Neither will life in the United States be under John Roberts as Chief Justice. But Cass-Ass gave us that and used up the last of his allegedly 'left' credentials to assure Americans that Roberts was a really good thing, the Grandma Cookies of the courtroom.

Throughout his sad life, Cass-Ass has always gone for the center. That requires shifting because the right wing has certainly shifted the country to the right. So getting "all sides" is really important to Cass-Ass. Without "all sides," he wouldn't be sure he was standing in the center of the freeway.

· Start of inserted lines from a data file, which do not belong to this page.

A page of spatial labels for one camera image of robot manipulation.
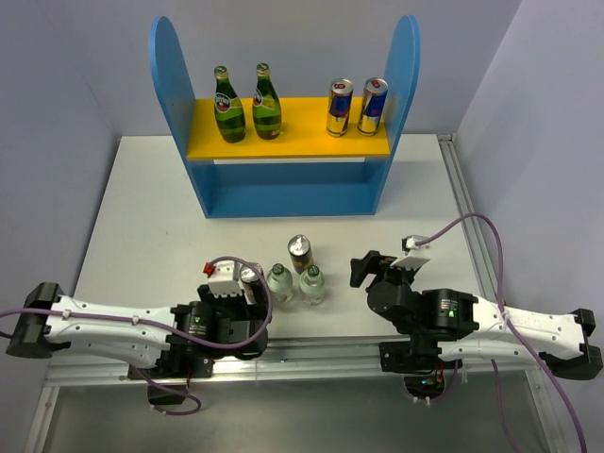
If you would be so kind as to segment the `black can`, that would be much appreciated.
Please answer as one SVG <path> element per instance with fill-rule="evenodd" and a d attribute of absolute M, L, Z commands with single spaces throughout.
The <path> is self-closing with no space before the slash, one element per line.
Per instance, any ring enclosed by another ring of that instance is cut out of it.
<path fill-rule="evenodd" d="M 247 266 L 240 266 L 240 281 L 243 293 L 250 305 L 266 305 L 266 296 L 259 276 Z"/>
<path fill-rule="evenodd" d="M 313 265 L 310 240 L 303 234 L 293 236 L 287 245 L 294 270 L 301 275 Z"/>

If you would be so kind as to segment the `clear water bottle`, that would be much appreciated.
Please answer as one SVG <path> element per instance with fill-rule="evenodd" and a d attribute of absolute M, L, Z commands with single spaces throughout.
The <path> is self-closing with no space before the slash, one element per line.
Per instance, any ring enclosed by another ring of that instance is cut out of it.
<path fill-rule="evenodd" d="M 267 284 L 275 304 L 286 304 L 294 295 L 293 276 L 282 263 L 275 263 L 268 276 Z"/>
<path fill-rule="evenodd" d="M 299 290 L 304 302 L 317 306 L 323 302 L 326 281 L 325 276 L 317 265 L 311 265 L 299 279 Z"/>

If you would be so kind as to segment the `green glass bottle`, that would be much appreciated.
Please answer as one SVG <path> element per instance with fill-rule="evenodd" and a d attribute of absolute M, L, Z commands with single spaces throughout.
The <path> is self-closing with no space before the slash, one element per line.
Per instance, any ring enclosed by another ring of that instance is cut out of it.
<path fill-rule="evenodd" d="M 245 138 L 246 133 L 242 101 L 230 82 L 226 66 L 216 66 L 214 77 L 214 117 L 218 130 L 227 143 L 238 143 Z"/>
<path fill-rule="evenodd" d="M 253 123 L 261 139 L 273 140 L 281 130 L 281 105 L 270 78 L 269 65 L 265 62 L 259 63 L 256 72 L 257 85 L 252 104 Z"/>

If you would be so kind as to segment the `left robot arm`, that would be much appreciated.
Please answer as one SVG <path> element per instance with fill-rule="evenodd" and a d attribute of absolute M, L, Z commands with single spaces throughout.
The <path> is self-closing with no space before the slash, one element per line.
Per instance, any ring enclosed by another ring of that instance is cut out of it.
<path fill-rule="evenodd" d="M 267 306 L 250 305 L 241 293 L 216 297 L 208 285 L 197 292 L 188 304 L 131 309 L 79 301 L 57 283 L 43 282 L 17 311 L 6 352 L 23 359 L 97 356 L 155 378 L 207 378 L 220 359 L 260 357 L 268 342 Z"/>

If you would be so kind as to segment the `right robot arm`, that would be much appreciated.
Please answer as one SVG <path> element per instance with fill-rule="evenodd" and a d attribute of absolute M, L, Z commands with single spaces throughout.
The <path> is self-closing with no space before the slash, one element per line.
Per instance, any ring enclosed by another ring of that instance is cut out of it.
<path fill-rule="evenodd" d="M 381 368 L 398 374 L 452 369 L 467 361 L 532 363 L 542 360 L 556 378 L 591 380 L 603 369 L 598 347 L 589 343 L 593 312 L 556 315 L 500 308 L 478 295 L 452 289 L 417 292 L 411 285 L 426 263 L 417 252 L 398 259 L 369 251 L 350 261 L 350 285 L 367 277 L 367 306 L 404 335 L 379 346 Z"/>

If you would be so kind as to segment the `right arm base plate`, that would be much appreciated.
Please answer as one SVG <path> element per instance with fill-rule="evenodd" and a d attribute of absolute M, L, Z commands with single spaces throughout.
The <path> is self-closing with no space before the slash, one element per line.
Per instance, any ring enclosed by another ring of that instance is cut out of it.
<path fill-rule="evenodd" d="M 440 370 L 462 368 L 462 361 L 443 361 L 438 356 L 415 356 L 410 343 L 382 342 L 378 344 L 381 371 L 401 375 L 428 375 Z"/>

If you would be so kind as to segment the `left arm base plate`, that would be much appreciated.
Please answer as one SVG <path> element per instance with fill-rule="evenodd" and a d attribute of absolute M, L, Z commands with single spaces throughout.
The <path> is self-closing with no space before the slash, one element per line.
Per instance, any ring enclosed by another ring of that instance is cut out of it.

We're a left site and before Cass-Ass pens another ill-thought out 'opinion,' he might try grasping the dynamics the country still lives under. Media consolidation means many good things for big business, many bad things for the people. (Cass-Ass is choking but he's also under the impression that the libertarian daily bible, The Chicago Tribune, plays it down the middle.) Along with a right wing echo chamber, you have a mainstream echo chamber which tilts right and regularly silences stories of importance.

This site neither started nor exists to be part of an echo chamber and we doubt we're unique in that approach on the left. At this site, we have regularly called out left organizations and left publications. We've also regularly highlighted the same. We've not played the partisan that Cass-Ass just knows exists out there. He knows it exists the same way he knows "lots of people" must have wanted Bill Clinton impeached. "Lots of people" would describe the majority which did not favor impeaching Clinton over a sexual affair. But to Cass-Ass, it's all equal.

Cass-Ass' ilk is the reason that sites like this exist. He's a namby-pamby currying favor with right wingers (Bill O'Reilly will probably have to blot his crotch with a napink after he reads Cass-Ass' shout-outs in the Salon article). In a mainstream media landscape that offered true diversity, Cass-Ass would speak for the centrists and then the media would find a left voice. Instead, we're offered Cass-Ass as a voice of the left when he is anything but the left.

Whether it's Roberts or any other issue, Cass-Ass is served up to the public, by the media, as "even the left's Cass-Ass thinks . . ." That's why left sites need to note the left. All that do are doing their part to expose an entire world that exists outside the mainstream media -- a world where, yes, leftists know that Roberts will be a bad appointment to the Court, a world where, yes, leftists know that Bully Boy will not be good for the United States.

If Cass-Ass presented himself as a centrist, he really wouldn't be an issue to us. But instead, he presents as a leftist and occupies the space that should actually go to a left and that is our biggest problem with Cass-Ass.

It really hurts the left to have a centrist presented as a lefty and it really insults the left to have such a Dumb Ass centrist 'speaking for' them.

Cass-Ass is alarmed by the polarization. Well he should be and so would you if you're whole bag was about being the center and playing the left. If this polarization continues, why, Cass-Ass might not be the first flipped to card on the Rolodex when it's time to call around for the quote 'from the left.'

Cass-Ass isn't concerned with the country. He's concerned about selling another bad book and about making sure the tiny quota the media creates for the non-right is occupied by him.